Although the development in protocol efficiency, parallel algorithmic improvements are likely to improve current approaches for identifying 3D interactions. Additional imaging technologies such as real-time signal fluorescence in situ hybridisation and advanced imaging approaches such as STORM imaging have been used to visualise the nuclear organisation in living cells and leading to the identification of clusters of clutch domains that are thought to correspond to TAD [7, 225]. Lastly the ability to engineer specific mutations in DNA through genome editing technology such as the CRISPR–Cas9 system [226, 227], means that future experiments using Hi-C and 3D imaging in-parallel with genetically modification of genomes will vastly improve our understanding of how variation may impact genomic structure, and the regulations of gene expression.

Conclusion

In this review, we first introduced the three-dimensional chromosome architecture in different scales, followed by presenting the chromosome conformation capture assays, with a focus on Hi-C and its variations, which are the state-of-the-art methods for investigating the 3D genome structure. Lastly, we comprehensively reviewed methodologies that are developed to reduce the complexity of 3D physical interactions identified from Hi-C datasets to detect potentially functional interactions.
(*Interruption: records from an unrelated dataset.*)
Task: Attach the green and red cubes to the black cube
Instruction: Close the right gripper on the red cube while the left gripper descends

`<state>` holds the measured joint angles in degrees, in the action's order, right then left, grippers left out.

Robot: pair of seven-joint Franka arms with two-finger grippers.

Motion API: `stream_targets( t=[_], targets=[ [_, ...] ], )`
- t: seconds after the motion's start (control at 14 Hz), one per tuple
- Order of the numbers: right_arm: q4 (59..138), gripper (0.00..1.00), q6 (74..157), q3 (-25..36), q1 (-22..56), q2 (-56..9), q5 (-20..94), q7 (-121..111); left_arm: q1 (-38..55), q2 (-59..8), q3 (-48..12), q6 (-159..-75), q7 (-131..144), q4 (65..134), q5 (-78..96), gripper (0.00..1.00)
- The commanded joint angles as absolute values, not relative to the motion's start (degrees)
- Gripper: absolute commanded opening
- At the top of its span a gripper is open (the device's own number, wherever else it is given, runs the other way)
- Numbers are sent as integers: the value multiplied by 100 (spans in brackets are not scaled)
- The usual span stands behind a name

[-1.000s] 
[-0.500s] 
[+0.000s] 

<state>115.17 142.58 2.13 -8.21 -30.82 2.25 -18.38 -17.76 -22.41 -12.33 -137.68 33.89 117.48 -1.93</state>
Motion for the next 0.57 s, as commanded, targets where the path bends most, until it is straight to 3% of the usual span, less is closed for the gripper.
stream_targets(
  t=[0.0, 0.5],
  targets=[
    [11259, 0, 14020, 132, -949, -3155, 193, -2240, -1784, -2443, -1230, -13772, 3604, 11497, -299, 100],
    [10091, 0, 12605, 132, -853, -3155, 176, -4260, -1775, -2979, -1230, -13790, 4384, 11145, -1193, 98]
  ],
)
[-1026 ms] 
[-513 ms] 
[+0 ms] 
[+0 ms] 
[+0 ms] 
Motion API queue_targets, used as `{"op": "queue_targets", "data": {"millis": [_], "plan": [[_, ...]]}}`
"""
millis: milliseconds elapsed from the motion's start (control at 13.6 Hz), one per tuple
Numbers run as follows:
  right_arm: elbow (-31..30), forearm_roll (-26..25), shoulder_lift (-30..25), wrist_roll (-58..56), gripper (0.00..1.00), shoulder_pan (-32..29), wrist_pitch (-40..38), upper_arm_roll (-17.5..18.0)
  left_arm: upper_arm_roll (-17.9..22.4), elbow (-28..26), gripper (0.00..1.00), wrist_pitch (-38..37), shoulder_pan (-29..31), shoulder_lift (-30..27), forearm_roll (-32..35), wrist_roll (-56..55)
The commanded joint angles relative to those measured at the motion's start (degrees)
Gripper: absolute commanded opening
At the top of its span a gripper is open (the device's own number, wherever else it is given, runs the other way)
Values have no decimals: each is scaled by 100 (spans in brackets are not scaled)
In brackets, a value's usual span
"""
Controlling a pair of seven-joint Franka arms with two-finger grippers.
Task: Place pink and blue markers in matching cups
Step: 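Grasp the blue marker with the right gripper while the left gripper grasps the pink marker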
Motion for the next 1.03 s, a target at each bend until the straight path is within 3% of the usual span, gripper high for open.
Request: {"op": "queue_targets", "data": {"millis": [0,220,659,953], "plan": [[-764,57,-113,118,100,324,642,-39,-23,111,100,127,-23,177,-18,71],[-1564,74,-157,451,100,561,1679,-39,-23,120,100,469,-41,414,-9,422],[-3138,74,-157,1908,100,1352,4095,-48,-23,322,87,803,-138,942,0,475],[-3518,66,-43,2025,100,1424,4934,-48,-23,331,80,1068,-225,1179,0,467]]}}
We also categorised the methods into three types, including structural-based detection methods, significant chromatin interactions identification methods and data integration methods. Taken together, by utilising these methods carefully, we are able to detect physical interactions with biological meaning and impact from complicated Hi-C dataset, which may serve a purpose in diagnosis and precision medicine.